Posted tagged ‘men and education’

“Life always begins with one step outside of your comfort zone.”

May 1, 2016

The grey day is in anticipation for the rain coming tonight. It feels cold to me, a bit raw. My sister has snow. She says it has been snowing a while but not much has accumulated on the roads, and the grass is barely covered. Her weatherman says a big storm will hit them next week, could be as many as 8″. She can’t see the mountains. They are socked in. Happy May Day, Moe!

In the Globe this morning I read some college had its graduation yesterday thus ushering in the season of graduations. That brought back a jumble of memories. I remember my mother telling me that she and my father had never imagined they would have a child go to college. No one in the family had ever gone. I also remember my father telling me I’d have to transfer from my college to a state school if my brother wanted to go to a private college as I had. He told me my brother would have to support a family so he should get the better education. That struck me to the quick because he wasn’t considering me. He was considering the role of women and throwing me into the mix, but it wasn’t an out of the blue idea for my dad. His generation believed women stayed home and men worked, but I knew I’d never have to transfer. I knew my brother better than my father did.
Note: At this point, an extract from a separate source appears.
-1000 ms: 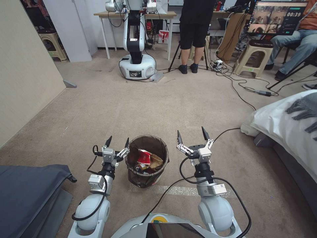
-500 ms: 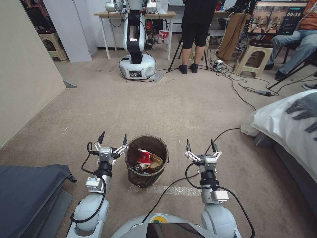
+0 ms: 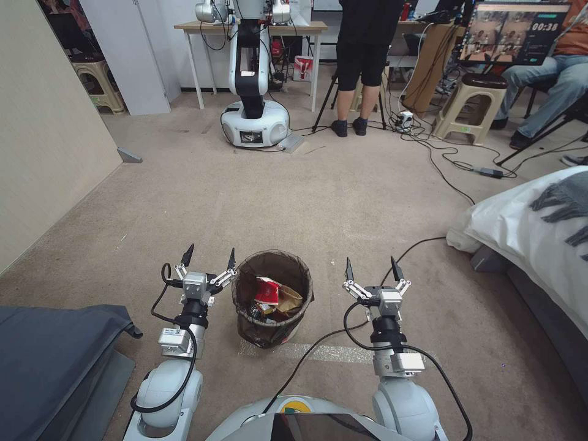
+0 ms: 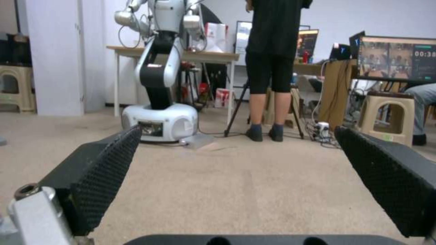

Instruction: Pick up the trash bin, then pick up the garbage from the floor and place it into the trash bin.

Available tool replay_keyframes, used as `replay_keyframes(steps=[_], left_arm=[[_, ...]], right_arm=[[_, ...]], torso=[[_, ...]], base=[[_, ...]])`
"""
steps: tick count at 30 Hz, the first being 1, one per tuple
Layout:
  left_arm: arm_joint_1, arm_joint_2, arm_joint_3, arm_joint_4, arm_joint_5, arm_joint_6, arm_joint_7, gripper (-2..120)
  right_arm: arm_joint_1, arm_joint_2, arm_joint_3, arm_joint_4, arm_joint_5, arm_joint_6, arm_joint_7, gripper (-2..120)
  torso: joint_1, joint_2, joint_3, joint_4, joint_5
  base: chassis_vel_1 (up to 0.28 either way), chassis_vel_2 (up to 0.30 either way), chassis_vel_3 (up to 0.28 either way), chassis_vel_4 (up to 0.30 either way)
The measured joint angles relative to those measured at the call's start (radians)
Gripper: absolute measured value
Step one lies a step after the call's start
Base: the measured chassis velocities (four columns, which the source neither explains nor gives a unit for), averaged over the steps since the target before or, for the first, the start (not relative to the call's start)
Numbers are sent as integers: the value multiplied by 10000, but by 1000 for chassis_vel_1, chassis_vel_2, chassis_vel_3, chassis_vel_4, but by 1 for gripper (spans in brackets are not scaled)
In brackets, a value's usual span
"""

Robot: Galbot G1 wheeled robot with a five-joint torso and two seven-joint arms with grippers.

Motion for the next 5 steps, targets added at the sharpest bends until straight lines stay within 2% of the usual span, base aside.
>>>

When I was a senior in college and the future loomed, I started to make choices. My first choice was always the Peace Corps for as long as I could remember. My second choice was law school, and my final choice, my back-up, was teaching. First I filled out and sent the Peace Corps application. I then took the LSAT. I did well and applied to a few law schools. Suffolk accepted me. I told my father about law school and wanted to know if he would help me pay for it. No was his answer. He said law was not for women. I hated his mind set, but I was okay with the no. In January I was accepted to train for Peace Corps. I called Washington right away and accepted the invitation. I then had my mother tell my father. It was cowardly, no question about it. He forbad me to go. I would have chuckled when he said it, but that would have made his veins pop in anger. A few months later my dad told me he and my mother had been talking, and they would be happy to help pay for law school. I recognized the offer for what it was and thanked him but said no.

In the spring I started to interview for teaching jobs just to go through an interview process. One interviewer told me they only hire teachers with masters. I told him that wasn’t true or he wouldn’t be interviewing any of us as we were getting our bachelor’s. I was totally frank with all my answers. I had nothing to lose. At the end of the interview he offered me a job. I admitted then I wasn’t looking for a job, just interview experience. I was going into the Peace Corps. He offered me his card and said call him when I got home. I didn’t.

If I hadn’t chosen Peace Corps, I would never have been a teacher. Of all the gifts those two years gave me, teaching was the ultimate. I had found the place where I fit the best and loved the most, the classroom.